Readers may wonder which of these two variables is the better predictor of PTSD symptoms. Although the variables’ relative predictive strength was not assessed within a single regression, presumably because they were correlated with each other, the regression that included persistent derealization did explain a greater proportion of the variance in PTSD symptoms than did the regression that included vmPFC activation. Many readers will argue, compellingly, that when it comes to predicting PTSD symptoms, administering a two-item self-report measure of persistent derealization is far more efficient, cost-effective, and inclusive than conducting a specialized and expensive fMRI scan that is unlikely to be available to everyone. Why, then, should we even consider neuroimaging variables as predictors of PTSD symptoms? One potential benefit of doing so is to identify possible brain regions or circuits that may be viable targets for intervention. For example, the results of this and other studies suggest that the vmPFC is a reasonable target for transcranial magnetic stimulation (TMS) or its variants (e.g., intermittent theta burst stimulation [iTBS]).

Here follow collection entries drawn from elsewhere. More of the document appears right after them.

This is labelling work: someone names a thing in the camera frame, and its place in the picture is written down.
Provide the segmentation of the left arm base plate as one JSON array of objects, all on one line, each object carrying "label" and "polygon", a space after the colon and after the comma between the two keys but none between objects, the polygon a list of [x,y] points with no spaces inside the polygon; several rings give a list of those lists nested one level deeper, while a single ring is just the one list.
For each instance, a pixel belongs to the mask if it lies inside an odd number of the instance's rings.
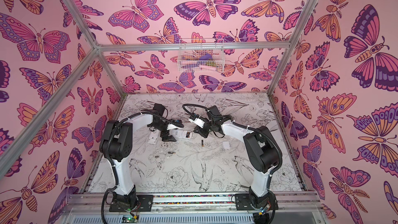
[{"label": "left arm base plate", "polygon": [[110,212],[150,212],[152,209],[154,195],[115,195],[109,207]]}]

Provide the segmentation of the battery cover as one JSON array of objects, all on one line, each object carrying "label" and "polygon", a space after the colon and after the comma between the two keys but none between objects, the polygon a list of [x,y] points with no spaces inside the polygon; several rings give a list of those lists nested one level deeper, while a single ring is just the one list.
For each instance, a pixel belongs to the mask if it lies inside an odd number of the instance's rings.
[{"label": "battery cover", "polygon": [[223,147],[224,147],[225,150],[229,150],[229,149],[231,148],[229,142],[223,142],[222,145],[223,145]]}]

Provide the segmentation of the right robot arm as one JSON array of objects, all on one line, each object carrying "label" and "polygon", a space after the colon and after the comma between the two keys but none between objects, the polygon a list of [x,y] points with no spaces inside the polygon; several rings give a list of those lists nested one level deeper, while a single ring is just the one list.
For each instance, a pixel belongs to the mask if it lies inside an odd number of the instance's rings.
[{"label": "right robot arm", "polygon": [[283,154],[271,131],[266,126],[253,128],[237,123],[230,115],[221,115],[216,106],[204,108],[207,118],[191,113],[189,121],[196,124],[195,133],[207,138],[210,132],[240,140],[254,167],[254,179],[249,187],[249,199],[255,209],[264,209],[276,202],[270,190],[273,174],[283,164]]}]

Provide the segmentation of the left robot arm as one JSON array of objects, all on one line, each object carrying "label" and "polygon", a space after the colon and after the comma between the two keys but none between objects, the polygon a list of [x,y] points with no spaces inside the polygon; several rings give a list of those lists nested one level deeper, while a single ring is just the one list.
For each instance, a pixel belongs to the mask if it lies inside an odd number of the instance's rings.
[{"label": "left robot arm", "polygon": [[166,111],[165,106],[155,103],[151,110],[142,110],[122,120],[110,120],[106,123],[99,150],[112,169],[115,186],[111,192],[114,195],[114,202],[133,204],[137,200],[135,185],[127,162],[133,148],[135,131],[148,127],[151,130],[160,131],[163,142],[176,142],[170,131],[182,128],[183,124],[180,121],[165,118],[163,115]]}]

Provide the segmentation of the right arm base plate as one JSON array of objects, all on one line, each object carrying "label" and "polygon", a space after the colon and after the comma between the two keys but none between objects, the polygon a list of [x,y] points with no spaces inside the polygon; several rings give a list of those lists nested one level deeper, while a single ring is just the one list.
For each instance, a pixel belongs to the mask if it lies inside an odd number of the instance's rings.
[{"label": "right arm base plate", "polygon": [[263,197],[257,197],[255,194],[235,194],[234,202],[238,211],[258,211],[268,212],[278,210],[276,197],[269,192]]}]

Even if the vmPFC itself is too ventral to target directly with TMS, functional connectivity analyses conducted in individual patients can reveal cortical regions that are tightly functionally correlated (or anticorrelated) with the vmPFC but are more dorsal and hence more easily reached with TMS. In short, the vmPFC can be reached at least indirectly by TMS or iTBS, and this personalized approach has been used successfully to treat depression (
16).
The findings of Lebois and colleagues are certainly exciting for their potential clinical relevance and contributions to neurocircuitry models of PTSD. Nevertheless, they also need to be replicated in a large, independent sample in order to more thoroughly assess the prediction accuracy of the variables studied (
1). In addition, it will be helpful to know whether other types of dissociation and activation in other subregions of the vmPFC similarly predict outcome. Finally, in order to better understand the origins of these predictors of PTSD symptoms, it will be important for future studies to determine whether persistent derealization and exaggerated vmPFC activation are trait-like vulnerability factors that are present even
before trauma exposure, which could be helpful in identifying potential candidates for primary prevention efforts.